Some companies are using the Japanese crisis to position themselves as ‘good members of the global community.’ For example, AT&T (and later many other mobile service providers) recently made calls and texts from the US to Japan free until the end of March. Microsoft, not to be outdone, issued a twitter promotion where they would donate $1 for every retweet about their search engine, Bing, up to $100,000.

And here is where the controversy arises. As you can see by the image at the left, Microsoft’s, er, charitable spirit, was not well received by all. Although the company was actually helping the cause for Japan, people were outraged that the donation was contingent upon action on the part of the consumers to promote their product. Aforementioned AT&T was heralded for their program to help people reconnect with loved ones who are currently living in Japan. But what, really, is the difference between the two programs?

For the record, Microsoft quickly responded to the negative feedback by apologizing for the misunderstanding and donating the $100,000 without requiring further action from its @bing followers (In other news, Microsoft founder Bill Gates and his wife Melinda also donated $1 Million toward Japan). Clearly, this was the right thing to do. But let’s not be fooled here, every business who is donating to this cause (or any other cause) is doing so, at least in some small part, for the publicity of the donation. That’s why companies release press statements announcing their intent to help, or leak details of their donation onto the web. And truthfully, that’s fine by me. Because if it makes the difference between a corporation donating $1 million or not donating at all, then let them have their publicity.

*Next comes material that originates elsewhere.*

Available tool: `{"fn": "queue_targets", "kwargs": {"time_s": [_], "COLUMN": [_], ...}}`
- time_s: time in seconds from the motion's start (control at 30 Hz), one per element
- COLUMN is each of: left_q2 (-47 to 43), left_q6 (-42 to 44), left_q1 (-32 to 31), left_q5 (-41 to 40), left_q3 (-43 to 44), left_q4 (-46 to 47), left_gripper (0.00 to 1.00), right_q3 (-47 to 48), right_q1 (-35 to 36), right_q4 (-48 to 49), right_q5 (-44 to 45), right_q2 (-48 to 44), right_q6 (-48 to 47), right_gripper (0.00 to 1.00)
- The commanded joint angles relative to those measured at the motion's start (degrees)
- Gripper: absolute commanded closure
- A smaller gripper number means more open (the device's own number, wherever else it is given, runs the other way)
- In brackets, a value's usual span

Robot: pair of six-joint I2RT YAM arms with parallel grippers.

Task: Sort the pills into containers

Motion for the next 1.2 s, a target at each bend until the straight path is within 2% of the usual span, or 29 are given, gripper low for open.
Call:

However, I also understand the outrage demonstrated by consumers here. The key difference between AT&T’s relief effort and Microsoft’s was that AT&T used the horrific tragedy as a publicity platform, where Microsoft used it as a marketing platform. During a time of immense need, companies who volunteer to help out, regardless of their intent, should be commended. Make your donation, take your kudos, and fade quietly into the distance. We, as consumers, are OK with a press release or a news report that a company is doing what it should be doing. But to design a marketing campaign around those victims crosses the line, and Microsoft quickly learned that crossing a line in today’s connected world means bad press can get out of hand, and FAST.

Many believe that the line separating PR and Marketing is blurring, and in many ways, it is. But one thing is clear: when it comes to helping people in desperate need, that line is as clear as ever.